Mononucleosi in gravidanza: sintomi, cure e i rischi

La mononucleosi è nota anche come malattia del bacio, perché si trasmette con la saliva ed è caratterizzata da un’infezione virale altamente contagiosa e aggressiva.




Il responsabile della mononucleosi è il virus di Epstein-Barr, che appartiene alla famiglia degli Herpes Virus. Non si tratta di una malattia grave, ma molto contagiosa. Di solito si passa attraverso la saliva, quindi basta un bacio, un colpo di tosse o bere da un bicchiere infetto. È facile che siano soprattutto i bambini e gli adolescenti ad ammalarsi, perché di solito gli adulti hanno sviluppato gli anticorpi al virus.
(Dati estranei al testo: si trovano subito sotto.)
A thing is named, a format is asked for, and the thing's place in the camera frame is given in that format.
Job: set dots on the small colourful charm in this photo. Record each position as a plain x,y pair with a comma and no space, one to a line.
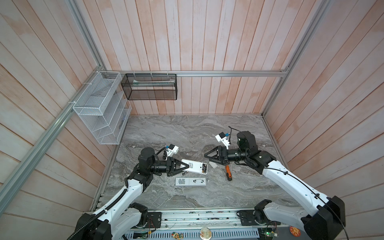
177,236

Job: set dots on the white wide remote cover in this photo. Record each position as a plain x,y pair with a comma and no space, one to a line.
213,165

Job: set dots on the white slim remote control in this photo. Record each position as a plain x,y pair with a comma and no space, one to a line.
191,182

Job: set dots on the red round sticker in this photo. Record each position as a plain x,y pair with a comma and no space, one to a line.
295,231

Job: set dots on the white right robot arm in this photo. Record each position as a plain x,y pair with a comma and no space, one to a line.
321,217

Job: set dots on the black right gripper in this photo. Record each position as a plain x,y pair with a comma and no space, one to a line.
221,150

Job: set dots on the black wire mesh basket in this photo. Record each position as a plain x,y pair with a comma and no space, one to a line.
139,87

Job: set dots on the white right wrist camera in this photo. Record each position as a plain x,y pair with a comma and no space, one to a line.
224,139

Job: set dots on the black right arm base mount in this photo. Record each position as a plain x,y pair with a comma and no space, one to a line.
254,218

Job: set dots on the round gold white badge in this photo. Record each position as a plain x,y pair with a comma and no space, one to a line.
205,233

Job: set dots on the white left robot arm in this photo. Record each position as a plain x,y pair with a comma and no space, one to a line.
121,212

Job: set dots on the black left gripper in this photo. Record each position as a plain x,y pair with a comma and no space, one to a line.
171,162

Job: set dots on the aluminium frame rail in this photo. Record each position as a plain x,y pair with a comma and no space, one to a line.
231,73

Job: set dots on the orange black screwdriver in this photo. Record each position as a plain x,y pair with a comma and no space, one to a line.
228,173

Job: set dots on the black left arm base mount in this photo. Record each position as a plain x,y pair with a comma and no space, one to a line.
154,220

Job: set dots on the white wire mesh shelf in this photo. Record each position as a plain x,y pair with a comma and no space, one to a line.
103,109

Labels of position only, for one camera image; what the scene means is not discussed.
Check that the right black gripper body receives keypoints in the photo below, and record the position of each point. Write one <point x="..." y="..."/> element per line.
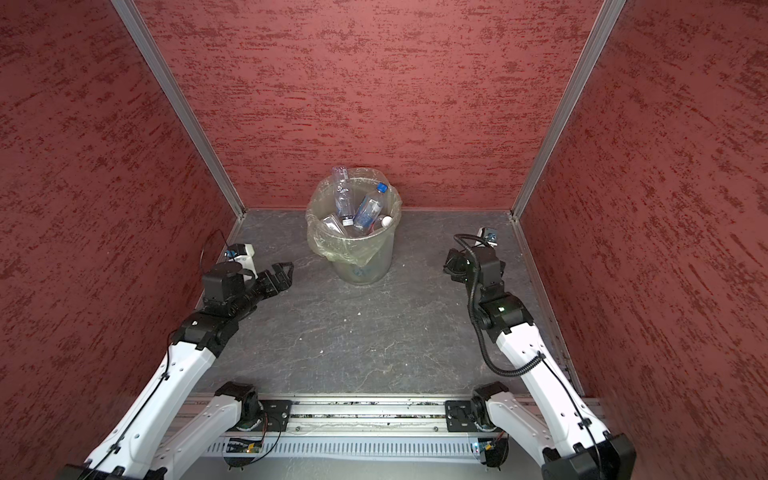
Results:
<point x="460" y="272"/>

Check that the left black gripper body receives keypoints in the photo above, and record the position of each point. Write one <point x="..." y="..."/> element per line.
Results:
<point x="256" y="290"/>

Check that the blue cap artesian bottle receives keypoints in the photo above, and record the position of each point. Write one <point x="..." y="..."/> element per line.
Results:
<point x="370" y="209"/>

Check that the clear purple tinted bottle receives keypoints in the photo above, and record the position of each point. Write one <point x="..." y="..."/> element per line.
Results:
<point x="343" y="197"/>

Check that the green white label bottle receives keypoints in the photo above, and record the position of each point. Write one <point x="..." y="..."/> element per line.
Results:
<point x="333" y="224"/>

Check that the clear orange label bottle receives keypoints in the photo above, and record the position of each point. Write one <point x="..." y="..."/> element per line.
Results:
<point x="381" y="222"/>

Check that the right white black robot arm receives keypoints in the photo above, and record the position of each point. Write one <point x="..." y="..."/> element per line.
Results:
<point x="566" y="438"/>

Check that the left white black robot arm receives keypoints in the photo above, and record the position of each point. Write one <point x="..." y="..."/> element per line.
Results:
<point x="137" y="447"/>

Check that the clear plastic bin liner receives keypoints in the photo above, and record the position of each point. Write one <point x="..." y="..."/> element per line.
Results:
<point x="356" y="251"/>

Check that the white perforated vent strip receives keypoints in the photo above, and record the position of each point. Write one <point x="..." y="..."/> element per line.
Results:
<point x="432" y="449"/>

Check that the right corner aluminium profile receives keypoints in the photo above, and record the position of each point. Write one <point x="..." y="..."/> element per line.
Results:
<point x="605" y="21"/>

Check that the corner aluminium profile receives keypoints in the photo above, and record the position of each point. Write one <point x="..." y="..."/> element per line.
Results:
<point x="133" y="21"/>
<point x="605" y="21"/>

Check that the left corner aluminium profile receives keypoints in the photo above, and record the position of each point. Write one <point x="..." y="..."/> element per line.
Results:
<point x="133" y="21"/>

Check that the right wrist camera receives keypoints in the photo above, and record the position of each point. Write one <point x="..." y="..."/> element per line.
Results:
<point x="488" y="235"/>

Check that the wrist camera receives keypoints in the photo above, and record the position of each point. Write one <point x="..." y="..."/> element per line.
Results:
<point x="488" y="235"/>
<point x="243" y="254"/>

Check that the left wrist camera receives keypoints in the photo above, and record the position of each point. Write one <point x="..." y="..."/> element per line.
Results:
<point x="243" y="254"/>

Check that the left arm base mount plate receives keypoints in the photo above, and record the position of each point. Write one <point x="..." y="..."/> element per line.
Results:
<point x="273" y="415"/>

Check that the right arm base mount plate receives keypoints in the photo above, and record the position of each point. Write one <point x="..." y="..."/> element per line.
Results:
<point x="460" y="418"/>

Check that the left circuit board with wires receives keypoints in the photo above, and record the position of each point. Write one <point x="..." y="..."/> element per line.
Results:
<point x="240" y="452"/>

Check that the circuit board with wires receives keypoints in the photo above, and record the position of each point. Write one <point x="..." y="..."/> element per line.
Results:
<point x="491" y="453"/>
<point x="240" y="452"/>

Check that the right circuit board with wires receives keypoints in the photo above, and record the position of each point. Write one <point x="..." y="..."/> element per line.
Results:
<point x="491" y="453"/>
Quali sono i sintomi? È caratterizzata da febbre e linfonodi ingrossati. Si manifesta con stanchezza diffusa, mal di testa e mal di gola e in alcuni casi anche ingrossamento della milza. La cosa migliore da fare, prima che possano subentrare complicanze, è avvertire subito il medico. Se siete in gravidanza, questa raccomandazione è ancora più importante. In linea di massima, potete stare abbastanza tranquille, perché sembrerebbe che la mononucleosi non metta a rischio la salute del bambino, né quella della mamma.
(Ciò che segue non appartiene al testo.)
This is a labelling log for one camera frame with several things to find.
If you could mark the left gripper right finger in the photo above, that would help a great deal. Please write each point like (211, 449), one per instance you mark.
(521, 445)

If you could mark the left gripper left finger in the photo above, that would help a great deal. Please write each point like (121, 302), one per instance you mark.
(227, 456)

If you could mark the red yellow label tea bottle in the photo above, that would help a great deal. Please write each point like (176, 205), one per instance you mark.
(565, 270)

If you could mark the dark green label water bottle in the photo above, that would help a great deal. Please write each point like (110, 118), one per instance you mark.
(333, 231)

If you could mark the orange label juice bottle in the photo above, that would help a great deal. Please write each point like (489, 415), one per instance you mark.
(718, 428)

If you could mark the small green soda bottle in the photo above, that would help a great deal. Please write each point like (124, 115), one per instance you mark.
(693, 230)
Questa è una buona notizia, quindi non abbiate timore. Per la cura, sarà il medico a decidere come procedere. Ci possono essere diversi modi di combattere la malattia (dagli antibiotici all’omeopatia, ad aspettare che il corpo combatta i virus con i propri anticorpi). È molto importante che in casi di sintomi simili a quelli della mononucleosi, le donne in gravidanza facciano qualche esame mirato, perché potrebbe trattarsi di infezione da Citomegalovirus, che è decisamente più pericoloso.